Nessa primeira semana, há algo que espelha muitíssimo bem o que a Mostra Internacional de Cinema de São Paulo enquadrou como a seção Perspectiva. Afinal, o olhar inusitado, as inúmeras ramificações e a busca pelo autoconhecimento são constantes nos filmes selecionados para a 40ª edição do festival. Nesses primeiros seis dias, assisti a 28 filmes, entre os quais: Sami Blood, Ira, O Plano de Maggie, O Apartamento, Desconhecida, A Atração, In The Blood, Radio Dreams, Mimosas, Handmaiden, Fica Mais Escuro Antes de Amanhecer, El Olivo, O Último Trago, La Ciénaga, A Repartição do Tempo, A Dragon Arrives, 24Semanas, Beduíno, A Menina Sem Mãos, Leste Oeste, 5 Mulheres, The Stopover, Live Cargo, Zero Days, A Garota Desconhecida, O Estudante e Animais Noturnos.

Continua depois da publicidade

Foi interessante avaliar como esse início se tornou exatamente o oposto do que mais se destacou no festival no ano retrasado, quando fiz a primeira cobertura, e o econômico-social político importava muito mais do que individualidades. Agora, os filmes se restringem basicamente ao autoconhecimento – pessoas solitárias que não se encaixam na sociedade e buscam uma saída.

No sueco Sami Blood, a personagem Christina sofre na mão de um governo que espera que ela seja algo que não é; o espanhol IRA retorna ao debate sobre a moral da câmera: se alguém confessa que matará alguém na sua frente, enquanto você está gravando, isso é algo que usaria em seu favor ou denunciaria para a polícia? O Plano de Maggie é dono de um flerte óbvio e burocrático com a cinegrafia de Woody Allen; O Apartamento traz Asghar Fahardi (A Separação) novamente tocando na ferida do matrimônio e nossos comportamentos frentes a uma situação; Desconhecida é uma obra superficial sobre ausência de identidade; A Atração é um musical polonês em que a impassibilidade não existe, sendo uma espécie de cruza bizarra entre Splash – Uma Sereia em Minha Vida, A Experiência e Cabaret; In The Blood flerta com o universo beat; Radio Dreams é o filme de um personagem; Mimosas é uma ironia, já que é curioso observar que a sua peregrinação é exatamente seu ponto forte e fraco; os brasileiros Fica Mais Escuro Antes de Amanhecer e O Último Trago carecem de qualquer tipo de simpatia por suas tramas experimentais e pouco convidativas.

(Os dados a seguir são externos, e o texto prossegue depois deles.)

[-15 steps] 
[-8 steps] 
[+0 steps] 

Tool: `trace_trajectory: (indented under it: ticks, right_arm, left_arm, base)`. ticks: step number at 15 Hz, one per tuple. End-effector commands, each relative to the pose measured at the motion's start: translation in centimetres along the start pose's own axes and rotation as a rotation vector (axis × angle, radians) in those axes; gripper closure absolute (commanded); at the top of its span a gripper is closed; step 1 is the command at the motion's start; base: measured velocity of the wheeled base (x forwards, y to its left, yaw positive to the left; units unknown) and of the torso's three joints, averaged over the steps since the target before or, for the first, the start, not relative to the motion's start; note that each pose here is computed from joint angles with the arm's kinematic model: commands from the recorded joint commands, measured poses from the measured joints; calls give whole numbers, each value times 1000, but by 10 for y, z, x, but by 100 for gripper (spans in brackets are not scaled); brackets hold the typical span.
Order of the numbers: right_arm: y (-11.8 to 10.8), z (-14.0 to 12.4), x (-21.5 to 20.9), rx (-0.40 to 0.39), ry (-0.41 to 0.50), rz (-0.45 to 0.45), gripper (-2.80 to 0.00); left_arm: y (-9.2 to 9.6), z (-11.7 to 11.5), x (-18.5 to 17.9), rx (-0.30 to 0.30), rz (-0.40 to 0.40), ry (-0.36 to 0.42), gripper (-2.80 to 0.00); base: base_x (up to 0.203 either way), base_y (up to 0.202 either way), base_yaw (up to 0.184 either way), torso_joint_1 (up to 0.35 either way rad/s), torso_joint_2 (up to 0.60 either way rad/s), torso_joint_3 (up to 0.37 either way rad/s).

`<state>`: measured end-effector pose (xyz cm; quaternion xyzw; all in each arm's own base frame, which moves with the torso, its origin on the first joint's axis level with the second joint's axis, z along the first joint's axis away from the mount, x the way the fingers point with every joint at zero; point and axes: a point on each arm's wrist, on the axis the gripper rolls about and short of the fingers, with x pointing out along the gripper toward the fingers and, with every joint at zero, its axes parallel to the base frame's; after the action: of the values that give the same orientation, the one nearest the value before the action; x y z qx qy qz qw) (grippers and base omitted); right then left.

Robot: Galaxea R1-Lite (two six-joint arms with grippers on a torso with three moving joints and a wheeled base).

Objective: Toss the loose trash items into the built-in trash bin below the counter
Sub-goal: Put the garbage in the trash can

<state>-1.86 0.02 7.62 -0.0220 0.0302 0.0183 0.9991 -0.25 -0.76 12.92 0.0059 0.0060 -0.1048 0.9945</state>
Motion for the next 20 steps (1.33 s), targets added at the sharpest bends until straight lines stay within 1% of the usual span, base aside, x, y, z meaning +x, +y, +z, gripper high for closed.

Os destaques ficam por conta de El Olivo, A Repartição do Tempo, 24 Semanas, Leste Oeste, The Stopover e, o melhor até agora, The Handmaiden. O filme sul-coreano, aliás, rende-nos em suas múltiplas perspectivas: porque, ao não conhecermos propriamente as intenções que veremos a seguir, os pontos de viradas causam muito mais impacto. Assim como em Carol, Park se preocupa com a sensação de cada uma de suas personagens, Hideko e Sooke, e com a leveza da paixão em contraste com o descontrole do tesão. Um paradoxo lindo para se filmar. E que o cineasta faz como poucos. Uma de suas maiores cenas provém desse encontro, na banheira, com as sensações sentidas por cada uma delas. Obra-prima.

Leste-Oeste, o meu segundo favorito até agora, ecoa como um velho blues – a pulsação do filme de Rodrigo Grota reside na melancolia, na bebida e na estrada que nos define. Não à toa, os seus personagens são pilotos ou vivem no meio de competições de automobilismos. Tudo não passa de frames de nossas vidas. E estamos só no começo.